Catalyst-free synthesis of imidazo[5,1-b]quinazolines and their antimicrobial activity

Abstract

In this study, imidazo[5,1-b]quinazoline derivatives 4(a–t) were synthesized via a three-component reaction of 5-aminoimidazole-4-carbonitrile, 1,3-cyclohexanedione derivatives and various aromatic aldehydes by employing glacial acetic acid as a reaction medium. This catalyst-free approach affords mild reaction conditions and has operational simplicity resulting in excellent yield in a shorter reaction time without any chromatographic separation method. All the synthesized compounds were screened for their antimicrobial activity against the pathogenic strains.

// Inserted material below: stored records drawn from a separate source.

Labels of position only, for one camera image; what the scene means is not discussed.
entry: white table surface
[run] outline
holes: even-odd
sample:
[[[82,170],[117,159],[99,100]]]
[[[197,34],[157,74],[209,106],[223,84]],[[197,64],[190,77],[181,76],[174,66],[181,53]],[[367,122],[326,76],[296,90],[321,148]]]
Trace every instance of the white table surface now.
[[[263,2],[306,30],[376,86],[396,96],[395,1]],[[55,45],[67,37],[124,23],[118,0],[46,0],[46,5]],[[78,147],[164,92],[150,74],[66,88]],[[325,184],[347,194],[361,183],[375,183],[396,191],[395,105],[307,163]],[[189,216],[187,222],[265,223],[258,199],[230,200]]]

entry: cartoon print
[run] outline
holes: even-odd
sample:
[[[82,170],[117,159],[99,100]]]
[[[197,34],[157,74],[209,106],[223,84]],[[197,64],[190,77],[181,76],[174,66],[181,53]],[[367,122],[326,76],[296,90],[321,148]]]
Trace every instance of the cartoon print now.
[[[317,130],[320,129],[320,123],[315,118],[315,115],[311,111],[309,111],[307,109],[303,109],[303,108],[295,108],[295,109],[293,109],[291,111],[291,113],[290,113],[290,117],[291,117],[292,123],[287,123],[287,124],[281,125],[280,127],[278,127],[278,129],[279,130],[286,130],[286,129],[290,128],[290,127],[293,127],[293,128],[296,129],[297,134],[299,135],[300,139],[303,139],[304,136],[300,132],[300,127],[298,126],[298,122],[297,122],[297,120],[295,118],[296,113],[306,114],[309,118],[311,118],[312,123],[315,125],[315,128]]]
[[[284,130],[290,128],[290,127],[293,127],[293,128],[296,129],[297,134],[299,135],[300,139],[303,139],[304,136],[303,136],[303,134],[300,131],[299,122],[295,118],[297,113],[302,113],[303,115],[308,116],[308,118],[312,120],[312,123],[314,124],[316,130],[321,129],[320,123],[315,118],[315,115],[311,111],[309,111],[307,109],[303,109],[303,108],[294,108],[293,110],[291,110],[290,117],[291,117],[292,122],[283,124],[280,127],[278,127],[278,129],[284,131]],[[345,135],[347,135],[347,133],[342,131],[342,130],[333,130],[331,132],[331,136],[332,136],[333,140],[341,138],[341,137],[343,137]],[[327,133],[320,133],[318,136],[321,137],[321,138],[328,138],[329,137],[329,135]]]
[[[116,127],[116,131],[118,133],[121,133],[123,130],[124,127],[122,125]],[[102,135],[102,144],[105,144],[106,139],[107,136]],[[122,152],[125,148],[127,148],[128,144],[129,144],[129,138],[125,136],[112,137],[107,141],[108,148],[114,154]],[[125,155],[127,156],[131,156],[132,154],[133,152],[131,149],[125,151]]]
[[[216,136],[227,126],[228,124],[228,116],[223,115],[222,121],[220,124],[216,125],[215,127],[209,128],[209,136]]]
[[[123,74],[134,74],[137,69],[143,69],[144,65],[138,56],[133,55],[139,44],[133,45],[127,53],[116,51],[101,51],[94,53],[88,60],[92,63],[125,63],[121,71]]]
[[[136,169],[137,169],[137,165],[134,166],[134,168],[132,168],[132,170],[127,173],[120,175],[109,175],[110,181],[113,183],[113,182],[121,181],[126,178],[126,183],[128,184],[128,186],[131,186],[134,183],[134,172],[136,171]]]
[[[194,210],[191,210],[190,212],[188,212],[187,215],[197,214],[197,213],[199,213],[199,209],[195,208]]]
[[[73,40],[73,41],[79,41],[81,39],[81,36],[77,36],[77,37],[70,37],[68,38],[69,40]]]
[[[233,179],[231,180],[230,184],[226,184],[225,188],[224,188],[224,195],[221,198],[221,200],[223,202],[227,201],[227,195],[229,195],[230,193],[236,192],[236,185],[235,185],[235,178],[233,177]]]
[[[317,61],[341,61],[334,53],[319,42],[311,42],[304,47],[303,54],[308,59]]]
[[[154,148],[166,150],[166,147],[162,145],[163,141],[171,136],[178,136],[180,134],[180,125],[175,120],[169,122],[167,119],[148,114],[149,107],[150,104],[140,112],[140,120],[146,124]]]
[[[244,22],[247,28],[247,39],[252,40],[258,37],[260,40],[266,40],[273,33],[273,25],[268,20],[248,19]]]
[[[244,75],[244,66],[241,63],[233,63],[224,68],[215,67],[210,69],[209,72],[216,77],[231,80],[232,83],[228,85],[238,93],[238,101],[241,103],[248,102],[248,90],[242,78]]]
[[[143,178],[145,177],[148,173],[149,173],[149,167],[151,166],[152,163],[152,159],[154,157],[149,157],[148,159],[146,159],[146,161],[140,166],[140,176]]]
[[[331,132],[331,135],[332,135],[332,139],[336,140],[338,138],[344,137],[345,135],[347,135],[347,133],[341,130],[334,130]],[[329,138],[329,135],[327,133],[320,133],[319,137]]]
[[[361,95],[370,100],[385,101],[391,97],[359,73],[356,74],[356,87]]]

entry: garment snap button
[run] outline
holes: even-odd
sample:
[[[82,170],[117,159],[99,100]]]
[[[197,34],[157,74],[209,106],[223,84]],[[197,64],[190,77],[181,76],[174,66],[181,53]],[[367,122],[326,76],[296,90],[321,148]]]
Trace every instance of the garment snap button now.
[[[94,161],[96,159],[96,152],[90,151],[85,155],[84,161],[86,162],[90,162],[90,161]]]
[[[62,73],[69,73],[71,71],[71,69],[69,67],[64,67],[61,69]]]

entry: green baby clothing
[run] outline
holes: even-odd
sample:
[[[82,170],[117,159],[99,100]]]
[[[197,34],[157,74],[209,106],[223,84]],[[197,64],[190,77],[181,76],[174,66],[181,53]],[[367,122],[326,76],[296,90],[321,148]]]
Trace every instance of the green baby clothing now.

The compounds 4c and 4e exhibit a more promising (MIC = 25 µg/mL) against S. pyogenes and E. coli bacterial strains than the standard drug ampicillin (MIC = 100 µg/mL) and chloramphenicol (MIC = 50 µg/mL) respectively. Compounds 4c, 4h, 4k and 4r showed pronounced antifungal activity (MIC = 250 µg/mL) against C. albicans compared to the standard drug griseofulvin (MIC = 500 µg/mL). Further, compound 4k was found to have good antimalarial inhibition (IC50 = 0.28 µg/mL) against P. falciparum, similar to the standard drug quinine (IC50 = 0.27 µg/mL). Binding interactions of 4e in the active site of E. coli DNA gyrase (PDB ID: 1KZN) showed good interaction with the target protein. Potent antimicrobial active compounds 4c, 4e and 4k showed drug-likeness with a good ADME profile.